The Bakhmut Analysis: Being Definite and Being Flexible
Since well before February 24,2022, Ive been completely befuddled by the very strong claims made by the analytical community about how supposedly strong the Russian Army was and how supposedly weak Ukraine was. It was everywhere in the analysis—that Russian armed forces were easily some of the best in the world, that the Ukrainians would have no chance to stand up to them in the open field, and that things were so bad, that the Ukrainians might not even be able to muster an insurgency.
I put together some of my thoughts on why the analysis was so off early after February 24, in this article published in the Atlantic.
The analysis before February 24 seemed to use variables that made little sense for understanding military efficiency, and instead played up factors that did not seem, to me at least, to be particularly important.
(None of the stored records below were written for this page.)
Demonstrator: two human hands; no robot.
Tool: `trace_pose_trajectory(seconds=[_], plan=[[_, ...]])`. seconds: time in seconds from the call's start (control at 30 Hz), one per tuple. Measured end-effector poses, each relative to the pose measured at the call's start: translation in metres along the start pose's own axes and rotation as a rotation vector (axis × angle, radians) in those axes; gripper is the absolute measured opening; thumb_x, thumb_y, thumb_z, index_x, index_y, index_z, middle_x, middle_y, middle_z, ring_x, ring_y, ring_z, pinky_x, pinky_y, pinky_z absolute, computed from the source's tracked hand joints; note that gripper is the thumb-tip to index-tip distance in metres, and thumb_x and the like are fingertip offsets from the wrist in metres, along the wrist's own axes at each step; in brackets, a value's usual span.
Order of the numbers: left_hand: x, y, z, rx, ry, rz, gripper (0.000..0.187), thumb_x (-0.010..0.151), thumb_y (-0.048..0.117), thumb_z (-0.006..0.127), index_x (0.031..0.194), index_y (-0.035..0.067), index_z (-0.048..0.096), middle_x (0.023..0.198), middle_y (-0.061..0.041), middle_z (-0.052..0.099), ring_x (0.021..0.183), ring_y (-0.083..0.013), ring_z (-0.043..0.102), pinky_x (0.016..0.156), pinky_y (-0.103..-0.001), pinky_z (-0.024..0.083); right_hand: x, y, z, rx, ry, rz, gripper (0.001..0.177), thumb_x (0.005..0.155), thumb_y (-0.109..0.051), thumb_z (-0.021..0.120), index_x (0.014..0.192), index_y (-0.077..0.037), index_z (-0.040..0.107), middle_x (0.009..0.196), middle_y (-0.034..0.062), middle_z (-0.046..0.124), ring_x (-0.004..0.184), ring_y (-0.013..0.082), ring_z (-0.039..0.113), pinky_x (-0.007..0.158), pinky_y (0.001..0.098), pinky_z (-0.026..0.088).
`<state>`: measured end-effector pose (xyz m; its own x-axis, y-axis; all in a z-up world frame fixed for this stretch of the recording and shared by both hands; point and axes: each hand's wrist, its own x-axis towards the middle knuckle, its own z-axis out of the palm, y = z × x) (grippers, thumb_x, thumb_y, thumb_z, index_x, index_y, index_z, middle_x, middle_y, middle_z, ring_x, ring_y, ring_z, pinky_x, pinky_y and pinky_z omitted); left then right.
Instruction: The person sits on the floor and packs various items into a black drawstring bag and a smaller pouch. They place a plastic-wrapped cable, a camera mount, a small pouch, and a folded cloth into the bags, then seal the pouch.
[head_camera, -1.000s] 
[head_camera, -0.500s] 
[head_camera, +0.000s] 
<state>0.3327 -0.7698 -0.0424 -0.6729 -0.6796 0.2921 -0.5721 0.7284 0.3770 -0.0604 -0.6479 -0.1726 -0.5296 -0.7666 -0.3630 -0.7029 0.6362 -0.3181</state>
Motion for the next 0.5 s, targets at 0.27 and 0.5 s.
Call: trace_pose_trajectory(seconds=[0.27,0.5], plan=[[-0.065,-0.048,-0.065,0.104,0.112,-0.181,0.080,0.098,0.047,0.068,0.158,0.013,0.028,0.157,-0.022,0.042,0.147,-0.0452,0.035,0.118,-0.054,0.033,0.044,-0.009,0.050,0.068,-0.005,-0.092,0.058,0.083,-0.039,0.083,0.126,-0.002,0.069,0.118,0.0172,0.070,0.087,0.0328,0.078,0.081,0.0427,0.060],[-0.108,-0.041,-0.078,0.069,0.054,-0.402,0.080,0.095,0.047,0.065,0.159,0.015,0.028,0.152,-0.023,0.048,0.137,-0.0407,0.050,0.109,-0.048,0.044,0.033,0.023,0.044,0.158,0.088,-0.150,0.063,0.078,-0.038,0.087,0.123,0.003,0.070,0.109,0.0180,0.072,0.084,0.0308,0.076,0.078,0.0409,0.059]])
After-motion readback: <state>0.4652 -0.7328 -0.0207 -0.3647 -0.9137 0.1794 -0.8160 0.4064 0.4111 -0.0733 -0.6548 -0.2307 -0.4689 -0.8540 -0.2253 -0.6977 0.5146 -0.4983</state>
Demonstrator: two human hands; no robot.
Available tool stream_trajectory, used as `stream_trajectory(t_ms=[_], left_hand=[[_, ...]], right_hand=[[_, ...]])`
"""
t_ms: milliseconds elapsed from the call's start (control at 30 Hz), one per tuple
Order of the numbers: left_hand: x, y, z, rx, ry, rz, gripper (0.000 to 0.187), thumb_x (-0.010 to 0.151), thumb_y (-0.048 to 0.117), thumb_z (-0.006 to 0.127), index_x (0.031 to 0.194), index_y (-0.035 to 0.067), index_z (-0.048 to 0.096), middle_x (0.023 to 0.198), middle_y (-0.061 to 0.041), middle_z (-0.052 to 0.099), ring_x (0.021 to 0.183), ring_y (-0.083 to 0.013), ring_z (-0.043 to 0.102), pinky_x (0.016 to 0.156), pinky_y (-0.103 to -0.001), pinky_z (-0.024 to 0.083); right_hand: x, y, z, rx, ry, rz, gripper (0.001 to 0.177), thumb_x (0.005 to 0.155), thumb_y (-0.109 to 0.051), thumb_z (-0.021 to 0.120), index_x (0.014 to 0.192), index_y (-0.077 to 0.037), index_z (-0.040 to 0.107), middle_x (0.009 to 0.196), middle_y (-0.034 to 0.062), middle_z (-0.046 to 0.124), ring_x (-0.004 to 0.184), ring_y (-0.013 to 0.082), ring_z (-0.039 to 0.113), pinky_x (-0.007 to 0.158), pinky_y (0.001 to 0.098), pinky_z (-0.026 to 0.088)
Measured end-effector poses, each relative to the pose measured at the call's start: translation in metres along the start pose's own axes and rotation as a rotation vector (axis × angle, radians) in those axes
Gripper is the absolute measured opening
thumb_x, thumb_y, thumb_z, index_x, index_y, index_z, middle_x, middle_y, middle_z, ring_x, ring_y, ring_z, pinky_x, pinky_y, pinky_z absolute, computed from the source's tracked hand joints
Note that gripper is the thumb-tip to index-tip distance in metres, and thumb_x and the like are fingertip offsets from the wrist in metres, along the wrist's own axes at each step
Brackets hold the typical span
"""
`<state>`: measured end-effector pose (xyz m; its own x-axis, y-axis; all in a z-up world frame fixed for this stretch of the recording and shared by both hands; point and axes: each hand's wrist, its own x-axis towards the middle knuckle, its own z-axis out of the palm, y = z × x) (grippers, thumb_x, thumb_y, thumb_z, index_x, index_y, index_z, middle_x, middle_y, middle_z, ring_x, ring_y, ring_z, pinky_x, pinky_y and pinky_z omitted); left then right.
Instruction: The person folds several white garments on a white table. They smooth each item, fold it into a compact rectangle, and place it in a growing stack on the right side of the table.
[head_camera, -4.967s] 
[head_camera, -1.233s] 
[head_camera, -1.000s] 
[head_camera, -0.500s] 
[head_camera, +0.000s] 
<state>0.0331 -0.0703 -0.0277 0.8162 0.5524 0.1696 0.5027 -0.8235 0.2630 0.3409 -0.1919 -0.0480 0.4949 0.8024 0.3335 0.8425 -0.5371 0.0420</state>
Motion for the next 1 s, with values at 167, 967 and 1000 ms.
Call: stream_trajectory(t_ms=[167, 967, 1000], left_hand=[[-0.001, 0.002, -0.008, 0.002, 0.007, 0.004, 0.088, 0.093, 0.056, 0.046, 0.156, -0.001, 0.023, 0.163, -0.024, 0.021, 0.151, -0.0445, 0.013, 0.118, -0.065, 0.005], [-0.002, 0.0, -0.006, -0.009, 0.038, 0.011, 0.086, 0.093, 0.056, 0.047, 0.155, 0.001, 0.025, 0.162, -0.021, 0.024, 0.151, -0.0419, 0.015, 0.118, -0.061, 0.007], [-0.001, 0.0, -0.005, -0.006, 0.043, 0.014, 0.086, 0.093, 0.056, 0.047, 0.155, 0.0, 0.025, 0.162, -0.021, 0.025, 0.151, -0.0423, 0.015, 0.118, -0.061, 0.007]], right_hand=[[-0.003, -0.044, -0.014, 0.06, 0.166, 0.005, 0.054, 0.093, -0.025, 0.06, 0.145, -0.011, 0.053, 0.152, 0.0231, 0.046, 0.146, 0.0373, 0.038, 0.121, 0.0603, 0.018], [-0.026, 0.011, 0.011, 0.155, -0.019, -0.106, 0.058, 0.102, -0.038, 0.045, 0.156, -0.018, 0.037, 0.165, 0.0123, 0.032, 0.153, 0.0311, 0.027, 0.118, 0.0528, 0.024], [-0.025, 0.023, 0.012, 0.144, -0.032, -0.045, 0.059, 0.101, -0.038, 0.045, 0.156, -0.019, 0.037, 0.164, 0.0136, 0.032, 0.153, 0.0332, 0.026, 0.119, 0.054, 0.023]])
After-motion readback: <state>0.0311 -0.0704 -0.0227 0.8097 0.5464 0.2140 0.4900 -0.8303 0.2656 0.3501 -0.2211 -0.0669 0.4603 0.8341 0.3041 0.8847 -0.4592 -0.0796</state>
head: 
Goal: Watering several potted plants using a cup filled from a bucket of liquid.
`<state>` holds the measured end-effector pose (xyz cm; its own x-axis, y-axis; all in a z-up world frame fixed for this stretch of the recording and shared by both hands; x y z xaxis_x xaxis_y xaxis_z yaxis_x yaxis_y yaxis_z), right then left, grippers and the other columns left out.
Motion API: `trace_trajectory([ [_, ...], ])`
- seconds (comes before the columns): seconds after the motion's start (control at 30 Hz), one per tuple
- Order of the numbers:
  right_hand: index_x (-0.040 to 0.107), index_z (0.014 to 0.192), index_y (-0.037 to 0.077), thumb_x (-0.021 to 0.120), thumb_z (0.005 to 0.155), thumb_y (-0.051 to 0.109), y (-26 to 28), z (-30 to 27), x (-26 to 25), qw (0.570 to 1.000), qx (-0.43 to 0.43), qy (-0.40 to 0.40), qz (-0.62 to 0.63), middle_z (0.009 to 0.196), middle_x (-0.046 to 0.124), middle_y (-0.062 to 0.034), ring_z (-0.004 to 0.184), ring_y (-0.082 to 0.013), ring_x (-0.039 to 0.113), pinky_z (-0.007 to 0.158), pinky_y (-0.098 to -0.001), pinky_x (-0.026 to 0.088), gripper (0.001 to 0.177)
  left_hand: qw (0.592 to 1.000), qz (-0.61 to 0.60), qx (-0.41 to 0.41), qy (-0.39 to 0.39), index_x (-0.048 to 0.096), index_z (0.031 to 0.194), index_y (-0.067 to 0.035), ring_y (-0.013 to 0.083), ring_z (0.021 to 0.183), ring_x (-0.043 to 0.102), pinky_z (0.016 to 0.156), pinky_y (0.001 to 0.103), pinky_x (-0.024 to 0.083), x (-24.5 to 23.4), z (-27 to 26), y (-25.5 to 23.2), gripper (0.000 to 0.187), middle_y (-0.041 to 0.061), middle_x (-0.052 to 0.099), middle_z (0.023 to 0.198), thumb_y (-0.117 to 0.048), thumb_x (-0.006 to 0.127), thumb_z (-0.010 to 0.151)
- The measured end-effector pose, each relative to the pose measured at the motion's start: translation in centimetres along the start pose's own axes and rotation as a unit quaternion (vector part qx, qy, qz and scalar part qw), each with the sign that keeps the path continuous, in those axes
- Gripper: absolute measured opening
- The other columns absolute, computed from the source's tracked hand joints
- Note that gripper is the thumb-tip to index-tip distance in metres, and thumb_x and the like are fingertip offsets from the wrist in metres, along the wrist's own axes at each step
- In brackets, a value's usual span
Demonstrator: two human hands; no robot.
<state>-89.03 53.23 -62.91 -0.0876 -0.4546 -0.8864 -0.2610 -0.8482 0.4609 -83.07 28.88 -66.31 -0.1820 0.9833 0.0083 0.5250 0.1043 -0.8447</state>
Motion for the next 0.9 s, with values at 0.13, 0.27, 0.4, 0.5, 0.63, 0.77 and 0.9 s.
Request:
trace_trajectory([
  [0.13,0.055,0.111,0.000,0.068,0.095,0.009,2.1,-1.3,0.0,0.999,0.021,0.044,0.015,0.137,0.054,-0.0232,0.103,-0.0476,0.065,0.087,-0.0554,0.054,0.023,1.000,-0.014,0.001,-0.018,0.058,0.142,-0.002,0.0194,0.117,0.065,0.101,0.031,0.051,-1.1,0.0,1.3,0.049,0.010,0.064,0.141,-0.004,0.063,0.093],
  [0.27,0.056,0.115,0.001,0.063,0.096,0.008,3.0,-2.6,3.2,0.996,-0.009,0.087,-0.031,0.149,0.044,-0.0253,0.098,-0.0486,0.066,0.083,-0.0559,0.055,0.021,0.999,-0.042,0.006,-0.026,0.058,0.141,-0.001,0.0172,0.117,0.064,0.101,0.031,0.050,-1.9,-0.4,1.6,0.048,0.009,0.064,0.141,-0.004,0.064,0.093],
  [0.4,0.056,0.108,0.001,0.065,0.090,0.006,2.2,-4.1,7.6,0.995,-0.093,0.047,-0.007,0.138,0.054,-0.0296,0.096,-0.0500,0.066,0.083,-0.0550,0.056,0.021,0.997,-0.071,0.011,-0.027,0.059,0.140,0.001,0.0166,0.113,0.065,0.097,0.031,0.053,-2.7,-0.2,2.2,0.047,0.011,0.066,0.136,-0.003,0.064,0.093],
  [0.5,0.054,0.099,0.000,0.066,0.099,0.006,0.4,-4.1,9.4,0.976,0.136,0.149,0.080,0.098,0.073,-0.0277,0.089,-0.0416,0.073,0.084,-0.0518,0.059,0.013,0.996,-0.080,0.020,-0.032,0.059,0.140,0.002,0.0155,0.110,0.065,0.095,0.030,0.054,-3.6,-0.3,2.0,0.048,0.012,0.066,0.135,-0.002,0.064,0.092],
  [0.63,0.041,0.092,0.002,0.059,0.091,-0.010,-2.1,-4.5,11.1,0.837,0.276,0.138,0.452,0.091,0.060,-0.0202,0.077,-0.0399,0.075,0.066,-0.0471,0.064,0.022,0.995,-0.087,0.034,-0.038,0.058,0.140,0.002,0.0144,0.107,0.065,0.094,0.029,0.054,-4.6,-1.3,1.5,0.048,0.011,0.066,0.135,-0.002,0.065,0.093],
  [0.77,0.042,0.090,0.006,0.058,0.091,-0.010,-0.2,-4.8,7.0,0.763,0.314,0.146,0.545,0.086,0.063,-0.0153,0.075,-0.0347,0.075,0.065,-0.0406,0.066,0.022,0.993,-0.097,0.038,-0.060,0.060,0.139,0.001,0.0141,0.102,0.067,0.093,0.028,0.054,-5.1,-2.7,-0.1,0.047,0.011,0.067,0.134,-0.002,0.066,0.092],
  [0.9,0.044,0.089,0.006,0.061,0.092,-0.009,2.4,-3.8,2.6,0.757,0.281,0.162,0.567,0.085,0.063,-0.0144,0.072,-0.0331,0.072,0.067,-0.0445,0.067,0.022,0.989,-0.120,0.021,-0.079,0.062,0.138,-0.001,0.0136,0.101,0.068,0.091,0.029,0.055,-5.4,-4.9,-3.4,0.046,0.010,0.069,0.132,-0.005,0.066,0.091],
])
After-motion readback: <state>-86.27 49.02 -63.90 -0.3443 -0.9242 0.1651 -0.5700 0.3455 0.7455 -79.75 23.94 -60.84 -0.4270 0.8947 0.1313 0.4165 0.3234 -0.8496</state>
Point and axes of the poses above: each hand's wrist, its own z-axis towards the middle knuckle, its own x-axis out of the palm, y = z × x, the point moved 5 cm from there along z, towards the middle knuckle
So, for instance, number of weapons, and claims about their effectiveness, were given credence—but whether the Russians had shown any real ability to use those weapons in complex systems was not really questioned.
For whatever reason, the analysis created this idea of a very powerful Russia and weak Ukraine that was dominant.What I found perplexing about these claims, which was reinforced by my discussions with Ukrainians about Bakhmut, was that they seemed so definite and so based on an assumption of Russian military capabilities that did not seem to supported by what we were seeing on the ground.
Russian Strength and Ukrainian Weakness Before February 24
Ive been part of a research effort, which commenced in March 2022, to try and understand the pre-February 24 analysis of the Russian and Ukrainian militaries. We have collected a vast database of sources of different analysis, and I think we have as clear a picture as any group about how the Russian and Ukrainian militaries were viewed, how power was understood and how a possible war would develop. As the project is ongoing, I cant get into any conclusion now. However it is clear is that many in the analytical community had very definite views on Russia’s military dominance over Ukraine, which they used to argue against supporting Ukraine with weaponry. One of the most definite was Rob Lee, who later would be one of the most definite about what was happening around Bakhmut.